Step 1 – Service concern: A person in a day service repeatedly ran along corridors between sessions. Staff worried about collisions and began telling the person to stop each time.

Step 2 – Need identified: The provider reviewed the timetable and found long seated periods with limited movement. Running happened most often before transitions and after waiting.

Step 3 – Support response: Staff built movement into the routine, including a planned outdoor walk, carrying light items between rooms and a short movement activity before seated sessions.

Step 4 – Safety planning: The corridor remained a no-running area, but staff offered a clear alternative before the person reached that point. Visual prompts showed where running was unsafe and where movement was available.

Step 5 – Evidence reviewed: Corridor running reduced, transitions became safer and session participation improved. The provider evidenced that planned movement met the sensory need while reducing environmental risk.

Governance and Evidence

Governance should show how sensory seeking is understood, planned and reviewed. Providers should be able to evidence sensory profiles, PBS plan updates, risk assessments, incident analysis, staff briefings, supervision notes, specialist advice where needed and outcome monitoring.

Strong governance connects sensory need to safe support. Records should show what input the person sought, what risk was present, what alternative was offered and whether the outcome improved. This creates a clear line of sight from behaviour to sensory seeking, from sensory seeking to support action, and from support action to outcome.
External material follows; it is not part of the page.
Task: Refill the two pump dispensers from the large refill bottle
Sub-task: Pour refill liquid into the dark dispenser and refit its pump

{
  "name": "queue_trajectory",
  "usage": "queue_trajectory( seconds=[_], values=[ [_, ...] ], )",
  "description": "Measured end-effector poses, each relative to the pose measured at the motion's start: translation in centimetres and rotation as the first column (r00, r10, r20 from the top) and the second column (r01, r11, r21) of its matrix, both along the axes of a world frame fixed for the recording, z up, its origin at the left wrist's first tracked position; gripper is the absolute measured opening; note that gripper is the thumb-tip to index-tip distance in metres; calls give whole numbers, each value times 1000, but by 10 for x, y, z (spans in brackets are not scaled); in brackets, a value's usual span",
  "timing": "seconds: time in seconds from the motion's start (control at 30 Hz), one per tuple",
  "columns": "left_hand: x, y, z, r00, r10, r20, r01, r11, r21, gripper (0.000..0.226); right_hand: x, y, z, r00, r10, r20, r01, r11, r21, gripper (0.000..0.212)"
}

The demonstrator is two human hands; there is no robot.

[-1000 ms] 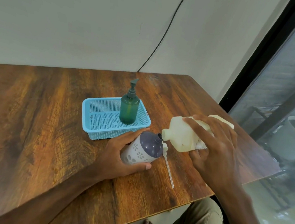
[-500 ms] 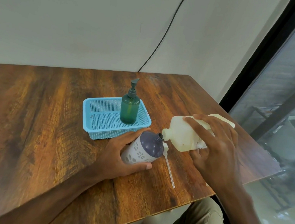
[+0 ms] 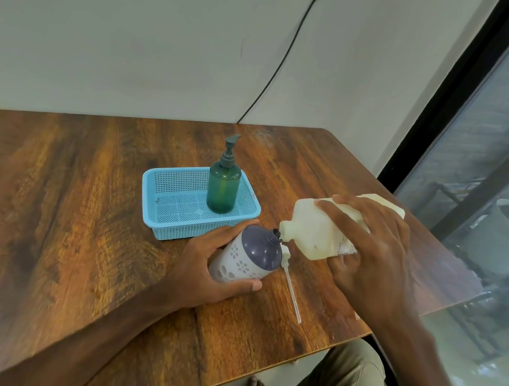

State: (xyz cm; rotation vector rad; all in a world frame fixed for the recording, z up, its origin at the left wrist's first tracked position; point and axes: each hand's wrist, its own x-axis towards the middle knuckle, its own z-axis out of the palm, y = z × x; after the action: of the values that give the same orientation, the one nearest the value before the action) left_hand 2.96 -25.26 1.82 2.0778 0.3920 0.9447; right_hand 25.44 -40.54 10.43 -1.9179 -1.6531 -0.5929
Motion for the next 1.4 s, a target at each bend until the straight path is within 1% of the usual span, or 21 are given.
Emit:
queue_trajectory(
  seconds=[0.7, 0.87, 1.4],
  values=[
    [1, -1, 2, 1000, 8, 13, -8, 999, 31, 92, -1, 0, 1, 1000, -4, -6, 4, 1000, 11, 81],
    [0, -1, 2, 1000, -3, 11, 3, 1000, 19, 92, -1, 1, 2, 1000, -3, 1, 3, 1000, 14, 83],
    [1, -1, 2, 1000, -6, 8, 6, 1000, 18, 90, -1, 1, 4, 1000, -7, -2, 7, 1000, 7, 79]
  ],
)
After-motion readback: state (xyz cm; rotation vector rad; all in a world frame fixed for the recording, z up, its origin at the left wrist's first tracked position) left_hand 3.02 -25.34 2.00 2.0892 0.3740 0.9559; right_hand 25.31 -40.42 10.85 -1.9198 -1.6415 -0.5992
Commissioner and CQC Expectations

Commissioners expect providers to manage sensory-related behaviour in ways that protect safety, dignity and quality of life. They need assurance that services understand function and do not rely on restriction where proactive support would be more effective.

CQC will expect care to be person-centred, responsive and least restrictive. Inspectors may review whether staff understand sensory needs, whether risks are assessed, whether plans are followed and whether people have meaningful access to activities. Strong services demonstrate that sensory seeking is supported through practical, evidence-led PBS.

Common Pitfalls

  • Stopping sensory seeking without offering an alternative that meets the same need.
  • Describing behaviour as disruptive without reviewing regulation or stimulation needs.
  • Providing sensory items that are unavailable when the person actually needs them.
  • Using restriction before testing proactive sensory support.
  • Failing to distinguish between safe sensory seeking and behaviour that needs risk planning.
  • Not evidencing whether sensory support improves participation and wellbeing.

Conclusion

Understanding behaviour through sensory seeking helps PBS teams see movement, pressure, sound, texture, chewing or visual input as possible regulation strategies. Behaviour may be meeting a real sensory need, even when it also creates risk.

Strong providers support sensory needs safely and proactively. They evidence how planned alternatives reduce distress, protect access and improve quality of life. This gives commissioners and CQC confidence that PBS is practical, least restrictive and grounded in how people actually experience the world.